**What is needed**
Everything from the line containing "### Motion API" through the line containing "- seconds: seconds" should be repeated exactly, and nothing else from the data.

**Extracted entries**
*** Begin section ***

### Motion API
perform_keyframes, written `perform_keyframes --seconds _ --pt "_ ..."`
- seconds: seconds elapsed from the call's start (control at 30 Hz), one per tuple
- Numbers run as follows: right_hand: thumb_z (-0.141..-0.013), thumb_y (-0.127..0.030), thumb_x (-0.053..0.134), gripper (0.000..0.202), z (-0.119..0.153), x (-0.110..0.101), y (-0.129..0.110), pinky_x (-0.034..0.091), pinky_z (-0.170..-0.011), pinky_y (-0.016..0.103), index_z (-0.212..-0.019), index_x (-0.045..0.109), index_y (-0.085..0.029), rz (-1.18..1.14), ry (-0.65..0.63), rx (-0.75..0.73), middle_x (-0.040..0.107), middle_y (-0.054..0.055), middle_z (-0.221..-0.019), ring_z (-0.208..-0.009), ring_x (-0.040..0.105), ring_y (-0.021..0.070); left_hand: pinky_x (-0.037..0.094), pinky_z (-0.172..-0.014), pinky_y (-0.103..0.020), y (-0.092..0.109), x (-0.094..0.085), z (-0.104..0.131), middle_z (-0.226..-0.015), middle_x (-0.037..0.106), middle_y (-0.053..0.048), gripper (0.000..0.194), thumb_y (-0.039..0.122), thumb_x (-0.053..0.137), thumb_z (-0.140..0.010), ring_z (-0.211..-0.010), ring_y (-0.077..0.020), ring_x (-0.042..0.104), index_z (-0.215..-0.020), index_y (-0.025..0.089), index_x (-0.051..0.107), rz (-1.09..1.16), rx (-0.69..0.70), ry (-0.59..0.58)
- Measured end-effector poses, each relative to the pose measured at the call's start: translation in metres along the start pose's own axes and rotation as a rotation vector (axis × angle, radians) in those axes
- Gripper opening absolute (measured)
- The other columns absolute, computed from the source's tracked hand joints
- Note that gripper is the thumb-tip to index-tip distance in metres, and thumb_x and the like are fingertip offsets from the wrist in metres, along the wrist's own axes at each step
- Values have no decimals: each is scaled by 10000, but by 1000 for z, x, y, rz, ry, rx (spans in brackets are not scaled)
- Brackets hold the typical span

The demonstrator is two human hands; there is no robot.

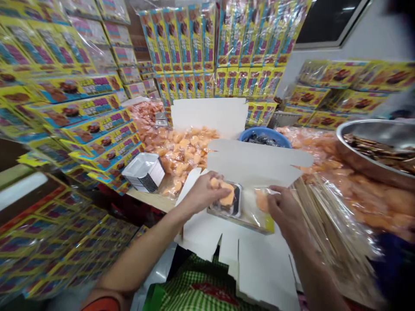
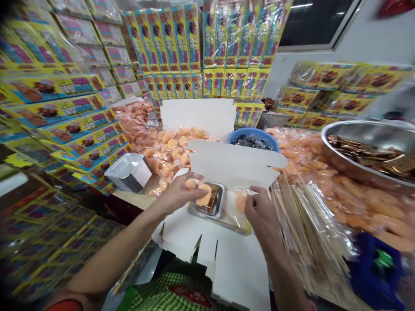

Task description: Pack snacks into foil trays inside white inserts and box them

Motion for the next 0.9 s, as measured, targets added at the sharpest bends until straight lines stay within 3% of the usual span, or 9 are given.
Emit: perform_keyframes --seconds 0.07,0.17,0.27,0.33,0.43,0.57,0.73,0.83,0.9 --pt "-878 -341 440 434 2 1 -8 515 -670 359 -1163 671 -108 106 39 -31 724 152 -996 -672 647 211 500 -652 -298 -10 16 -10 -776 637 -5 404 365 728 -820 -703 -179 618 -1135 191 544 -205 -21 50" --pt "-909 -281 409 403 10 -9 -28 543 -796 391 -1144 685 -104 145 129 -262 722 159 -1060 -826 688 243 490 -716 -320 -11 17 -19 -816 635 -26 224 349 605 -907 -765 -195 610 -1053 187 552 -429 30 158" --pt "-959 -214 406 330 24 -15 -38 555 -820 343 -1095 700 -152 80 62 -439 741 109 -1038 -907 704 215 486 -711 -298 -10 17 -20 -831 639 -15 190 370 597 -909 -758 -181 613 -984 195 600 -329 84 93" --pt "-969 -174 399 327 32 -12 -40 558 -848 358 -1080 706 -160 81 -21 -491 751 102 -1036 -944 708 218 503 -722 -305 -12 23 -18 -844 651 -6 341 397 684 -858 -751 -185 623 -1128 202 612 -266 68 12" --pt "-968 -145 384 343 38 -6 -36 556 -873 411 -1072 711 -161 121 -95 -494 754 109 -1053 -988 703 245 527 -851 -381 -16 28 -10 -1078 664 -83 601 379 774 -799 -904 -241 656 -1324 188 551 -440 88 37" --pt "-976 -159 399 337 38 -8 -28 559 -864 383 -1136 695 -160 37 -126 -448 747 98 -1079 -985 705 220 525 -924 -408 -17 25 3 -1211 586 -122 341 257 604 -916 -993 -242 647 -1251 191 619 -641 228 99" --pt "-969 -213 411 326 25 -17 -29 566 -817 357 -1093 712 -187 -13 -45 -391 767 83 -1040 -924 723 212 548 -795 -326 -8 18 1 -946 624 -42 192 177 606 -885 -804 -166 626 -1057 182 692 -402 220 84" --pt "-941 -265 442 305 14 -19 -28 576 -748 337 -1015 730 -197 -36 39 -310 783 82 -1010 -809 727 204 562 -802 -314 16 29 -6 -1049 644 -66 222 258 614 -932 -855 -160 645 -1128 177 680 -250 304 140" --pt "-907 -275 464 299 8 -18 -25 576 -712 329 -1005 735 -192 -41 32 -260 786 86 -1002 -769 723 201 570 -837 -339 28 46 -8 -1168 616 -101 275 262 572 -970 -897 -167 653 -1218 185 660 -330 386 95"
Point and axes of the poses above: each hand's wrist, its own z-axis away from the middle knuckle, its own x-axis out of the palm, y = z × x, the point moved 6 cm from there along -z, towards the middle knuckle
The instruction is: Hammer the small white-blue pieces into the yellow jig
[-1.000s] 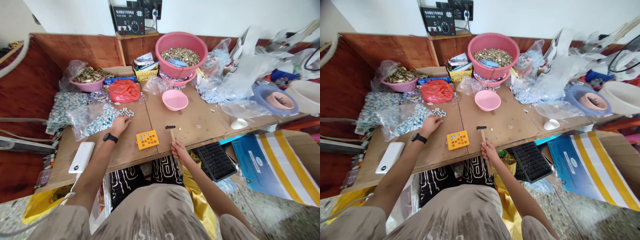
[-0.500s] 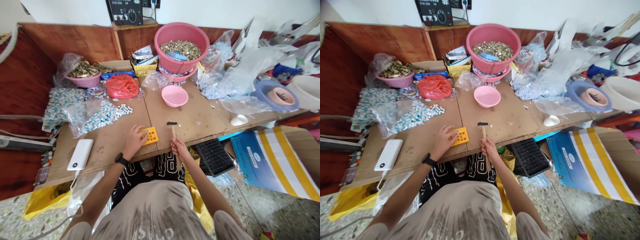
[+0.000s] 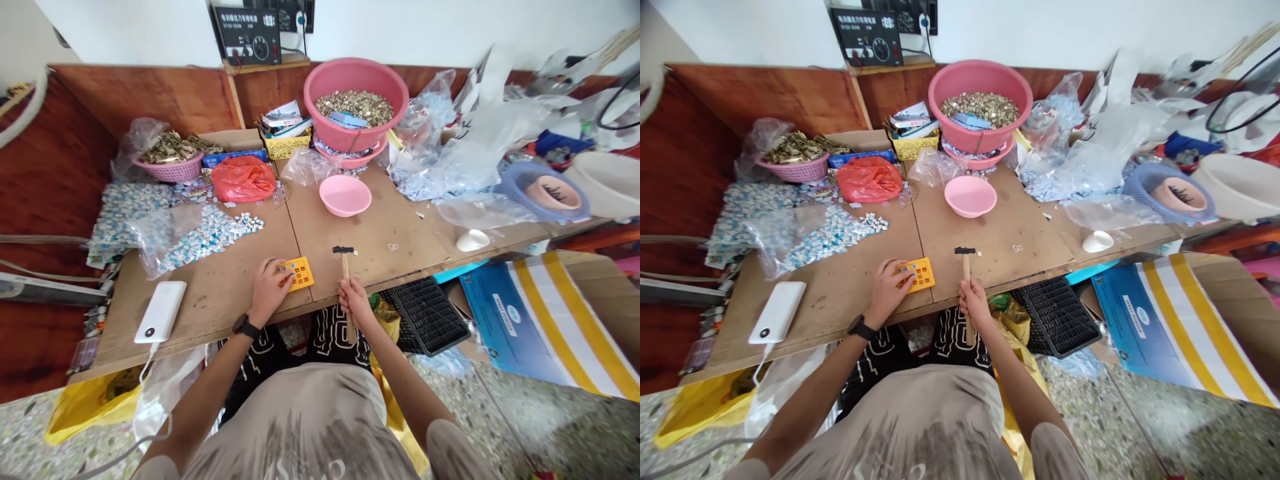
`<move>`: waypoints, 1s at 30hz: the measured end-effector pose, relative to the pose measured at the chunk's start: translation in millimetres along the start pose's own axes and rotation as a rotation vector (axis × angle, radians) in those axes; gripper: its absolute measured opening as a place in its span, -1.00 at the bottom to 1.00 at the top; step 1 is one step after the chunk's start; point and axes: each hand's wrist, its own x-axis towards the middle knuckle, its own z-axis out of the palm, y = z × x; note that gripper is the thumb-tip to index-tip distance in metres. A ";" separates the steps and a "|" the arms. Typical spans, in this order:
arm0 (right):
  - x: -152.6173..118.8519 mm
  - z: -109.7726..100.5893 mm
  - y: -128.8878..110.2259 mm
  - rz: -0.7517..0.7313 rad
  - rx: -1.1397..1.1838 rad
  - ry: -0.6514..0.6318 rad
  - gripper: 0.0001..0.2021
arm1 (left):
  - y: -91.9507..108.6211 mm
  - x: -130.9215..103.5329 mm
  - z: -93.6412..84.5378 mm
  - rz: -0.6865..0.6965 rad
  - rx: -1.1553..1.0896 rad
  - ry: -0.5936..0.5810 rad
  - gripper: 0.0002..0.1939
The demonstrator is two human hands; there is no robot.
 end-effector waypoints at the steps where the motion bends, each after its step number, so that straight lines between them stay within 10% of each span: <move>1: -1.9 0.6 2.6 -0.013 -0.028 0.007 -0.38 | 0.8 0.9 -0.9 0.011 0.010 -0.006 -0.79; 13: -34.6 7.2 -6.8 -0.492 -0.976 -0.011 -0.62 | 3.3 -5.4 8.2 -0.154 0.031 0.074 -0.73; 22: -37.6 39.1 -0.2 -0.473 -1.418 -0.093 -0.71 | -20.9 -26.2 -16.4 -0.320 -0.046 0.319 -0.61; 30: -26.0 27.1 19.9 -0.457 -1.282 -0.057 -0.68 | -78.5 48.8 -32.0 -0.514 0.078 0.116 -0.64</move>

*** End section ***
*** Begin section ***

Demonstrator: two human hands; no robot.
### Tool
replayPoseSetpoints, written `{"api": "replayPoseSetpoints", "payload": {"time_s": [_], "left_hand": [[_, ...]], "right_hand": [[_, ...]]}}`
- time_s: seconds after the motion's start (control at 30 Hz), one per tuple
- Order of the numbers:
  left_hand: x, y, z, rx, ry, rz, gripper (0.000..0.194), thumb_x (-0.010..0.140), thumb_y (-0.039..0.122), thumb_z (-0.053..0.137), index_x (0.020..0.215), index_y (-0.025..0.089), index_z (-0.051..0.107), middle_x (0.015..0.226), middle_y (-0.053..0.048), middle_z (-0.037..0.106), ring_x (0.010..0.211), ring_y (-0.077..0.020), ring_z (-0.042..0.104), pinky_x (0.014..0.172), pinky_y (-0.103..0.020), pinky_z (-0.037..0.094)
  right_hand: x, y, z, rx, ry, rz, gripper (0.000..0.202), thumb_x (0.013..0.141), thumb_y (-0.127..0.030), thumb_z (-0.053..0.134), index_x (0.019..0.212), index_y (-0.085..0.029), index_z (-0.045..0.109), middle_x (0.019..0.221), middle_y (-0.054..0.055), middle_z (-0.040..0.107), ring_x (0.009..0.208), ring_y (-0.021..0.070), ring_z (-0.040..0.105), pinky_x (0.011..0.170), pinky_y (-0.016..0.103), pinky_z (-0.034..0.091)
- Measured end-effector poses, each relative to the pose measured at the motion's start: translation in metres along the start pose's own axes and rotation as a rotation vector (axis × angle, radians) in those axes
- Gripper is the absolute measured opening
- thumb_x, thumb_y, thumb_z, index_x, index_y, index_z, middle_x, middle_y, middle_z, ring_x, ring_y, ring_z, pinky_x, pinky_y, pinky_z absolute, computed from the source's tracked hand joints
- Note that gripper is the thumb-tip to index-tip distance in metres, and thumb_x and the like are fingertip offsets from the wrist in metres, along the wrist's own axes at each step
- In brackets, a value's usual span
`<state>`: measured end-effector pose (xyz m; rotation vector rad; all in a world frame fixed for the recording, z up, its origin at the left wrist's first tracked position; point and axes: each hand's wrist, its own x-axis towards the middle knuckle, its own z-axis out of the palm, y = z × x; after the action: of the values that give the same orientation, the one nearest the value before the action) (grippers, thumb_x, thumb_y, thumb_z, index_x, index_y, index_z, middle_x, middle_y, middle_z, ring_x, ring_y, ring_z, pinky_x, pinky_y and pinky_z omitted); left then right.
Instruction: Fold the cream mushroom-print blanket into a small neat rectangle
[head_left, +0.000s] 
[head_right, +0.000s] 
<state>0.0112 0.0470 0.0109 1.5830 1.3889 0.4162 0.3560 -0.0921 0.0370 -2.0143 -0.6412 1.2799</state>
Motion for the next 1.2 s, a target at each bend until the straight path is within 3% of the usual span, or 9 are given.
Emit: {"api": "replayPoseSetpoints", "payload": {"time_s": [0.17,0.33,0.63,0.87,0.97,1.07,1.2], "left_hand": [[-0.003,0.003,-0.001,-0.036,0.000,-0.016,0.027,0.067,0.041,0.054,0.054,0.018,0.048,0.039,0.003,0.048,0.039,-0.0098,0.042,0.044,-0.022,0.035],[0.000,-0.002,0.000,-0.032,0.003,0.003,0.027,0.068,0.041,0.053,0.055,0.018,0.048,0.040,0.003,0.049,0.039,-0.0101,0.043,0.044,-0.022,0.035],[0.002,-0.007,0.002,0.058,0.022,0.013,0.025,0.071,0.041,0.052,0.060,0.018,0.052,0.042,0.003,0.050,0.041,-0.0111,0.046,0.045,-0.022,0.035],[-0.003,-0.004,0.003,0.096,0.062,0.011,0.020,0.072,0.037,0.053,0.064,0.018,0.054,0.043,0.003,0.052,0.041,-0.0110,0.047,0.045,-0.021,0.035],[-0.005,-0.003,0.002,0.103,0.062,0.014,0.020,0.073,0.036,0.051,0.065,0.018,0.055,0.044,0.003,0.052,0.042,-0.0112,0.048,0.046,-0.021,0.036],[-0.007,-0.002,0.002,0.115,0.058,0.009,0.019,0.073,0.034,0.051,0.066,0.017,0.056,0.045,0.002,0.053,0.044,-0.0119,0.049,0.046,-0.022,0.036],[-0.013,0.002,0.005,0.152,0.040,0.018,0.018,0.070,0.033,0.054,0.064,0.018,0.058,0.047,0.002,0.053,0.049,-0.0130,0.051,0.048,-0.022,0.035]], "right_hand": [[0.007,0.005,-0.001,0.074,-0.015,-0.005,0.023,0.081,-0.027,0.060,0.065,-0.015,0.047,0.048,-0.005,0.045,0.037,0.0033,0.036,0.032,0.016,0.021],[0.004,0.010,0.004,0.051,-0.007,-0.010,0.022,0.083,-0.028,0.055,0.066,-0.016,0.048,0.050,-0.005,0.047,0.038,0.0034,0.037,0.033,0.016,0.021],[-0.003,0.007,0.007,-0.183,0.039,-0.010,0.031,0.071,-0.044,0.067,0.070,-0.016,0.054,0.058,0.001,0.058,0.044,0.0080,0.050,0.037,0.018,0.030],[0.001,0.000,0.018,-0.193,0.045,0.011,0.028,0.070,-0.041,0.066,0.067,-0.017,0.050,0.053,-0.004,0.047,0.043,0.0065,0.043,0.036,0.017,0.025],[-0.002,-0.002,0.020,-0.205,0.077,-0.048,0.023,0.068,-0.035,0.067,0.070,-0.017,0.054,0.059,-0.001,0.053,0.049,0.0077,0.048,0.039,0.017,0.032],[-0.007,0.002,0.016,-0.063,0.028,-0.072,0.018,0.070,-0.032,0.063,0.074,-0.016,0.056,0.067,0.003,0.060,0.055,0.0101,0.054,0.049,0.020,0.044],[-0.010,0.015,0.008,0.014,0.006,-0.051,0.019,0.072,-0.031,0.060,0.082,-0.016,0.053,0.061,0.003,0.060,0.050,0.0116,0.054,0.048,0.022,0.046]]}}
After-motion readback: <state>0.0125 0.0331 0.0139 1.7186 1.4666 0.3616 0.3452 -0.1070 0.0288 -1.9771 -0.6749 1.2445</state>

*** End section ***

**Response box**
### Motion API
perform_keyframes, written `perform_keyframes --seconds _ --pt "_ ..."`
- seconds: seconds elapsed from the call's start (control at 30 Hz), one per tuple

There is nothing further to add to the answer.